Am I getting better or worse?
Hey everyone, this is kind of an update to my last post.
I won’t repeat everything, but I’ve been dealing with derealization/anxiety symptoms for a while now. Lately I’ve noticed some changes and I’m trying to figure out if this actually means I’m improving or not.
Some things I’ve noticed recently:
- I have days where I feel genuinely good, like myself again, even happy and energized
- The thoughts/sensations are still there, but they don’t hit as hard on those days
- I’ve realized that anticipation is worse than actually doing things once I’m in the situation, I’m usually fine
- If I just live normally and don’t overthink, I feel okay
- But as soon as I start analyzing how I feel or thinking ahead (“what if I feel weird later?”), it triggers anxiety and the feelings get stronger
It really feels like overthinking/self-monitoring is the main thing keeping it going.
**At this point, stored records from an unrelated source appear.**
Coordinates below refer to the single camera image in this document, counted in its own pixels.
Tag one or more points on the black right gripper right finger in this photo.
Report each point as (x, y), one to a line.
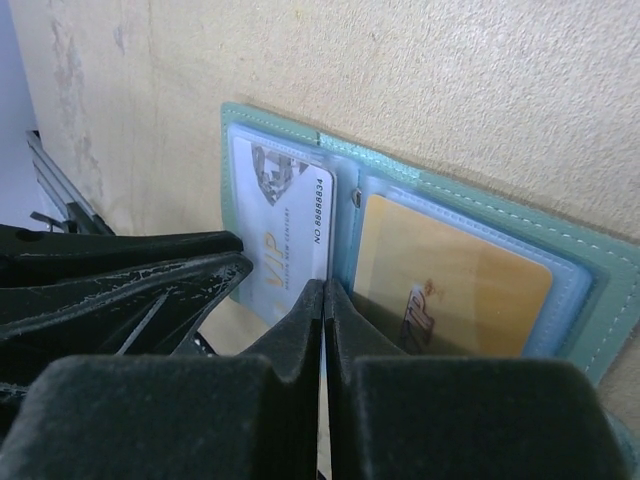
(396, 416)

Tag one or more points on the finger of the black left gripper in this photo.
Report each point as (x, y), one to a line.
(153, 309)
(40, 258)

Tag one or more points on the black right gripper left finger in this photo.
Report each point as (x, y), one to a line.
(253, 415)

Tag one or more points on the green leather card holder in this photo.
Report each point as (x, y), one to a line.
(593, 303)

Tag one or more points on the silver VIP card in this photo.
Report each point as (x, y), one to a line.
(283, 196)

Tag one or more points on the aluminium table frame rail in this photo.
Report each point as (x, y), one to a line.
(68, 210)
I’ve also had moments where I push through discomfort (like going out, driving, etc.) and it ends up being fine, even if it feels weird at first.
At the same time, I still get “off” days (especially after bad sleep) where I feel:
- brain fog / lag
- slight derealization
- just generally off or disconnected
Another thing is that it’s less panic now and more just annoyance. Like I understand what’s happening, but my body still reacts sometimes and it’s frustrating.
So I guess my question is:
Does this sound like actual progress?
Like, is this what getting better looks like (more good days, less intense reactions, but still inconsistent)? Or am I just going in circles?
Would really appreciate hearing from people who’ve gone through this.